[What to work on]: What you return must match the listing below word for word.
*** Opening Data segment ***
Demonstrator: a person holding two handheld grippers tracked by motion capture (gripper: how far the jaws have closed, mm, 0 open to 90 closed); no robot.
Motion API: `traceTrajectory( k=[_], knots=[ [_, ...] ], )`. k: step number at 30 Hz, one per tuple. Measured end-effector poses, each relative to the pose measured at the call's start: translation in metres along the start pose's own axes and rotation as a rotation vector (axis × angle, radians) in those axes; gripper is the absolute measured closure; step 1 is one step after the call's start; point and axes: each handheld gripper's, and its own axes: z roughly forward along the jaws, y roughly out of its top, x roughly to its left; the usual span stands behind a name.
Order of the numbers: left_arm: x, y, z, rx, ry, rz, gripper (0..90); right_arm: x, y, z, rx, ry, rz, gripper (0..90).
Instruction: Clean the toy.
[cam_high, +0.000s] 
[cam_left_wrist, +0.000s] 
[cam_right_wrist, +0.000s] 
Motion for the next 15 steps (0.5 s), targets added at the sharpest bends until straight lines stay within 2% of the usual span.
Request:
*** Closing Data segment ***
[Result]:
Demonstrator: a person holding two handheld grippers tracked by motion capture (gripper: how far the jaws have closed, mm, 0 open to 90 closed); no robot.
Motion API: `traceTrajectory( k=[_], knots=[ [_, ...] ], )`. k: step number at 30 Hz, one per tuple. Measured end-effector poses, each relative to the pose measured at the call's start: translation in metres along the start pose's own axes and rotation as a rotation vector (axis × angle, radians) in those axes; gripper is the absolute measured closure; step 1 is one step after the call's start; point and axes: each handheld gripper's, and its own axes: z roughly forward along the jaws, y roughly out of its top, x roughly to its left; the usual span stands behind a name.
Order of the numbers: left_arm: x, y, z, rx, ry, rz, gripper (0..90); right_arm: x, y, z, rx, ry, rz, gripper (0..90).
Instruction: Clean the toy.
[cam_high, +0.000s] 
[cam_left_wrist, +0.000s] 
[cam_right_wrist, +0.000s] 
Motion for the next 15 steps (0.5 s), targets added at the sharpest bends until straight lines stay within 2% of the usual span.
Request:

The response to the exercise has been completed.